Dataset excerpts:
• • • • • • •

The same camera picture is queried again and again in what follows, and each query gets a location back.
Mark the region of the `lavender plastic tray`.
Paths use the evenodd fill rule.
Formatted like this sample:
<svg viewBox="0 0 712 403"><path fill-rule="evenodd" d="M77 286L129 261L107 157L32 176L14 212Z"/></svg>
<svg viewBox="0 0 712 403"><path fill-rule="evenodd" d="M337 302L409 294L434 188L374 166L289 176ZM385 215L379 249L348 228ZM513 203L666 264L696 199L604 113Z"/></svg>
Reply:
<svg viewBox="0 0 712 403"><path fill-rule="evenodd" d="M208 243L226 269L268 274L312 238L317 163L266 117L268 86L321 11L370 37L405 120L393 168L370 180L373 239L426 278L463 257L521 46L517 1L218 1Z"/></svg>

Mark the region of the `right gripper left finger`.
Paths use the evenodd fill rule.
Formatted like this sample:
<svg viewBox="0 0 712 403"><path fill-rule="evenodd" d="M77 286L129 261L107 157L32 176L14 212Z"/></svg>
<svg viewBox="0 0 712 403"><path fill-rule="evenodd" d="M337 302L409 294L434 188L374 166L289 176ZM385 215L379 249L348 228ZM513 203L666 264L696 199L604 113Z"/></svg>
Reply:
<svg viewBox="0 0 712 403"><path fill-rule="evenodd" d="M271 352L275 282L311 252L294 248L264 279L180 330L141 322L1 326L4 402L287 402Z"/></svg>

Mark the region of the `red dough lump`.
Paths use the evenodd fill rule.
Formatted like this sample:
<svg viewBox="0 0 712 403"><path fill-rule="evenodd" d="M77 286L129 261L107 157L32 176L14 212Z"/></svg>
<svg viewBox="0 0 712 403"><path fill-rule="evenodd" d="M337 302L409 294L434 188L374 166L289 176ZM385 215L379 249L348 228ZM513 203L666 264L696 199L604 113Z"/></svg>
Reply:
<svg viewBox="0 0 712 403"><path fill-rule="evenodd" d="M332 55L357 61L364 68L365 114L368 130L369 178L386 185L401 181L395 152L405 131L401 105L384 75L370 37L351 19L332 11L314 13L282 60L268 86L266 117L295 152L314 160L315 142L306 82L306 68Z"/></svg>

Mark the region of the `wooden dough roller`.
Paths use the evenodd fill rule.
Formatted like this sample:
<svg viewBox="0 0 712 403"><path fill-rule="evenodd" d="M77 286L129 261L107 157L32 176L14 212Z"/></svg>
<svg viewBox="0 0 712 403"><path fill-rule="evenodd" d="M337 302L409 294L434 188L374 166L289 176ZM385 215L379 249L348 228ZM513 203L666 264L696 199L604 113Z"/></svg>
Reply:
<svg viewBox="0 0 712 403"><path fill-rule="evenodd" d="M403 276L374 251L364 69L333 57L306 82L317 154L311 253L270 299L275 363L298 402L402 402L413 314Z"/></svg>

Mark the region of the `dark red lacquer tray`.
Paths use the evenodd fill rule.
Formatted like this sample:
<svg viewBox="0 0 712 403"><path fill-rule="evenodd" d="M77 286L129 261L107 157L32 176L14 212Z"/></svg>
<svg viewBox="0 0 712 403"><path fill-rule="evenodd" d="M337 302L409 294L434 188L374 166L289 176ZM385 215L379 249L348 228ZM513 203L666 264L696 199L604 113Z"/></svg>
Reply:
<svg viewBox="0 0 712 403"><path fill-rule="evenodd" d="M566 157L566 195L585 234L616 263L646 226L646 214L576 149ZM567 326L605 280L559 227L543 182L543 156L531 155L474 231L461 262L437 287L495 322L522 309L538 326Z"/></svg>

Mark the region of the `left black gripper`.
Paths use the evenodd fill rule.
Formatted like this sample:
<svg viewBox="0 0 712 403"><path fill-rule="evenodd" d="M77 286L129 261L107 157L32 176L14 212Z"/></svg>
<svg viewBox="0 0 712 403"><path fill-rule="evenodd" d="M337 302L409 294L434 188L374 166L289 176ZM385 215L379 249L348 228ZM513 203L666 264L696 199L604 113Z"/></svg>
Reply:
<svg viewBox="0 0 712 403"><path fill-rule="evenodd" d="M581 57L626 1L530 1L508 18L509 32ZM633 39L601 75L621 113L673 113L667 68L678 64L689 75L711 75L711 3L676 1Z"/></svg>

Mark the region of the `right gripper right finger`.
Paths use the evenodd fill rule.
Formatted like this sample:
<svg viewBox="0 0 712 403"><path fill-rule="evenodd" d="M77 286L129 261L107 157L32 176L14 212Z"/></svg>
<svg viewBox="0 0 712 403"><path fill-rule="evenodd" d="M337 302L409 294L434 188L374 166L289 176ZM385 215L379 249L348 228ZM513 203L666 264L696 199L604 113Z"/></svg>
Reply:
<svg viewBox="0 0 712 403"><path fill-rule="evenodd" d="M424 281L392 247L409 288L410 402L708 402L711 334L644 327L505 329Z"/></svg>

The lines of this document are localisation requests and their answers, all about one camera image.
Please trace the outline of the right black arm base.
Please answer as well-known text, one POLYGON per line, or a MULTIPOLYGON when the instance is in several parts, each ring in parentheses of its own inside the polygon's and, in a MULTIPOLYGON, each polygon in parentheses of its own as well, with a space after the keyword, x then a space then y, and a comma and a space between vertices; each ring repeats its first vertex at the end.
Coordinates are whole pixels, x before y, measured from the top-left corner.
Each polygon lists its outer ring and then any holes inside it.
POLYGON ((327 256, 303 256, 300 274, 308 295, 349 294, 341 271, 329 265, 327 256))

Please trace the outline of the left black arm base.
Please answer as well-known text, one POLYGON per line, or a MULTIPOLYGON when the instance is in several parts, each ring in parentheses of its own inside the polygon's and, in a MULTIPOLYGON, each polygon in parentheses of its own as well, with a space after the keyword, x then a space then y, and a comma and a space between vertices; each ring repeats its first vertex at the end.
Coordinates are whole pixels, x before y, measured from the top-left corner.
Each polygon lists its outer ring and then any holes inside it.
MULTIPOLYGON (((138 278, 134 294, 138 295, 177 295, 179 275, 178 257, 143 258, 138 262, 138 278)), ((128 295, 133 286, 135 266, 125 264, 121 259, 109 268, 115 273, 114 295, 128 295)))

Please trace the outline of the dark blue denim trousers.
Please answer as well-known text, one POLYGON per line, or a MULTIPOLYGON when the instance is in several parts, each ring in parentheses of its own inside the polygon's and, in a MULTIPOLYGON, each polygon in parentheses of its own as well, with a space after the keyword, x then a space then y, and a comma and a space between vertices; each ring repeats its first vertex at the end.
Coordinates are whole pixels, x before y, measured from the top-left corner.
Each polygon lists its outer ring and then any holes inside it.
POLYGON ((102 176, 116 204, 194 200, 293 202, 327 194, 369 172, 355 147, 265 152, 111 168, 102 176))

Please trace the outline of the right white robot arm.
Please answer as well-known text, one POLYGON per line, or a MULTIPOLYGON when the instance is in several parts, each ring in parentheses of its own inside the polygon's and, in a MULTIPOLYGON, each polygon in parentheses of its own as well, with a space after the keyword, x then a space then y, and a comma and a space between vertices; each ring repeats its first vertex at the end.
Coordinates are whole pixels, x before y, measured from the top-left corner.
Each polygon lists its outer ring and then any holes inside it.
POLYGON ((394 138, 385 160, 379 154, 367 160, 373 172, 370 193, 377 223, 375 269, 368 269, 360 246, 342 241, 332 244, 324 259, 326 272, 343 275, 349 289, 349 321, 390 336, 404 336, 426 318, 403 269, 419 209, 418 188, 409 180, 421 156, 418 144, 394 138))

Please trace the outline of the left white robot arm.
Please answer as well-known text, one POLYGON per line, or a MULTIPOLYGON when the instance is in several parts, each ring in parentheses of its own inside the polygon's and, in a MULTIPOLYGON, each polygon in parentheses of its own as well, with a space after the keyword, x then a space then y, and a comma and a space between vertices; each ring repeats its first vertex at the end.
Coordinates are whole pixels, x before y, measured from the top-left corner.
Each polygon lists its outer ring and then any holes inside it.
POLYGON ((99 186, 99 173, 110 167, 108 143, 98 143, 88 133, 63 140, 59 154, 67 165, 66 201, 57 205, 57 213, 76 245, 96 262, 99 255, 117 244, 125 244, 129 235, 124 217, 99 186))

• • • • • • •

Action item
The word "white" appears in some of the lines above. Copy those lines.

Your response
Please trace the outline of the right white robot arm.
Please trace the outline of the left white robot arm.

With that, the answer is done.